* _ASSIGNED TASK_
Your task is to repeat the lines below exactly, excluding any pictures they contain.

* _DATA_
══════════

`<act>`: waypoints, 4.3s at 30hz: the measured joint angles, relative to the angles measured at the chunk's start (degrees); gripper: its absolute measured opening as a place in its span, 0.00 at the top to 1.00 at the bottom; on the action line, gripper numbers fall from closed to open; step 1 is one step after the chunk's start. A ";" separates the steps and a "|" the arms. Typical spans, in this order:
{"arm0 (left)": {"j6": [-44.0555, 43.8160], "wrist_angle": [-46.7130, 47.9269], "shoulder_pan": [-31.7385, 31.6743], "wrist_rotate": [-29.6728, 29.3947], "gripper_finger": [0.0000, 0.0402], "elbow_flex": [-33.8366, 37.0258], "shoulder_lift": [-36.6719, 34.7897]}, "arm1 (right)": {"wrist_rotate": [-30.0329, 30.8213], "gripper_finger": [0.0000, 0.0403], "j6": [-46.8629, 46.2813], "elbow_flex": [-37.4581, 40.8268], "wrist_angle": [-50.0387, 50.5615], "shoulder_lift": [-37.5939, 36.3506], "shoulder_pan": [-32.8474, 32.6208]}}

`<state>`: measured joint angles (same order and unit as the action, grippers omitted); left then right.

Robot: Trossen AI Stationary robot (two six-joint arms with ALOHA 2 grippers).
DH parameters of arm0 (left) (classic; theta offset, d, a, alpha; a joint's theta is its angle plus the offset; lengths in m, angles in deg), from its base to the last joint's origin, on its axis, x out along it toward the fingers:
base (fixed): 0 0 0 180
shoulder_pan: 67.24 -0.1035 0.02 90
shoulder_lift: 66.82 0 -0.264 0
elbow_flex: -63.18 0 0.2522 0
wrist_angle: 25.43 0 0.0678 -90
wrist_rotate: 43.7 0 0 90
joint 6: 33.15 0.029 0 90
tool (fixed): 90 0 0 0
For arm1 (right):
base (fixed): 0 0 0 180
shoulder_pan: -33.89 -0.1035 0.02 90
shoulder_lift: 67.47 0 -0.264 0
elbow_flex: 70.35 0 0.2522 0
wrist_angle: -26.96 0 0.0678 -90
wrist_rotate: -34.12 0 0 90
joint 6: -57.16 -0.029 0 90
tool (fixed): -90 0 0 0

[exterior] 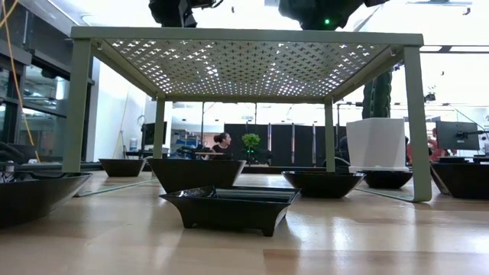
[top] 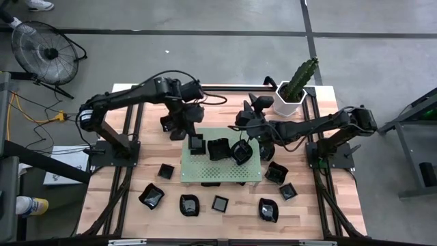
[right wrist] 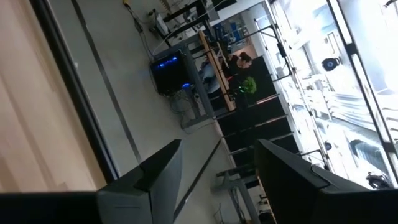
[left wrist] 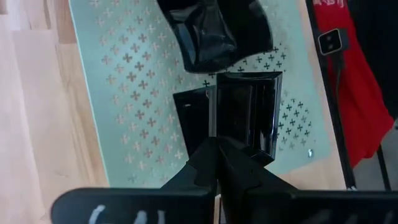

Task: Pick & Place Mini shaped plates
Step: Stack the black square shaped plate on top of the black square shaped plate on the shelf

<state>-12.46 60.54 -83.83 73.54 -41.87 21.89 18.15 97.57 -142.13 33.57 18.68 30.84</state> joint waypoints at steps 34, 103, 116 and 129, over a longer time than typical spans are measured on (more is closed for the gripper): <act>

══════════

* _RESULT BELOW_
`<act>`: waypoints, 4.3s at 30hz: the measured joint angles, relative to the angles measured at the chunk's start (degrees); gripper: its absolute measured opening as a place in its span, 0.00 at the top to 1.00 at the bottom; on the action line, gripper numbers fall from closed to open; step 1 is one step after the chunk's start. A ";" separates the steps and a "|" the arms. Typical spans, in this order:
{"arm0 (left)": {"j6": [-44.0555, 43.8160], "wrist_angle": [-46.7130, 47.9269], "shoulder_pan": [-31.7385, 31.6743], "wrist_rotate": [-29.6728, 29.3947], "gripper_finger": [0.0000, 0.0402], "elbow_flex": [-33.8366, 37.0258], "shoulder_lift": [-36.6719, 34.7897]}, "arm1 (right)": {"wrist_rotate": [-30.0329, 30.8213], "gripper_finger": [0.0000, 0.0403], "j6": [-46.8629, 46.2813], "elbow_flex": [-37.4581, 40.8268], "wrist_angle": [-50.0387, 50.5615], "shoulder_lift": [-37.5939, 36.3506], "shoulder_pan": [-32.8474, 32.6208]}}

`<state>`: measured joint angles (same order and unit as the action, grippers omitted); left then right.

Robot: Trossen AI Stationary robot (two six-joint arms with ALOHA 2 grippers).
DH parameters of arm0 (left) (classic; theta offset, d, a, alpha; a joint's theta is its angle plus the offset; lengths in m, angles in deg), from its base to the last joint's origin, on its axis, x out along it toward the fingers:
base (fixed): 0 0 0 180
shoulder_pan: 67.24 -0.1035 0.02 90
shoulder_lift: 66.82 0 -0.264 0
elbow_flex: -63.18 0 0.2522 0
wrist_angle: 25.43 0 0.0678 -90
wrist_rotate: 43.7 0 0 90
joint 6: 33.15 0.029 0 90
tool (fixed): 90 0 0 0
For arm1 (right):
base (fixed): 0 0 0 180
shoulder_pan: -33.89 -0.1035 0.02 90
shoulder_lift: 67.47 0 -0.264 0
elbow_flex: 70.35 0 0.2522 0
wrist_angle: -26.96 0 0.0678 -90
wrist_rotate: -34.12 0 0 90
joint 6: -57.16 -0.029 0 90
tool (fixed): -90 0 0 0

[exterior] 
[top] 
[right wrist] 
[left wrist] 

Task: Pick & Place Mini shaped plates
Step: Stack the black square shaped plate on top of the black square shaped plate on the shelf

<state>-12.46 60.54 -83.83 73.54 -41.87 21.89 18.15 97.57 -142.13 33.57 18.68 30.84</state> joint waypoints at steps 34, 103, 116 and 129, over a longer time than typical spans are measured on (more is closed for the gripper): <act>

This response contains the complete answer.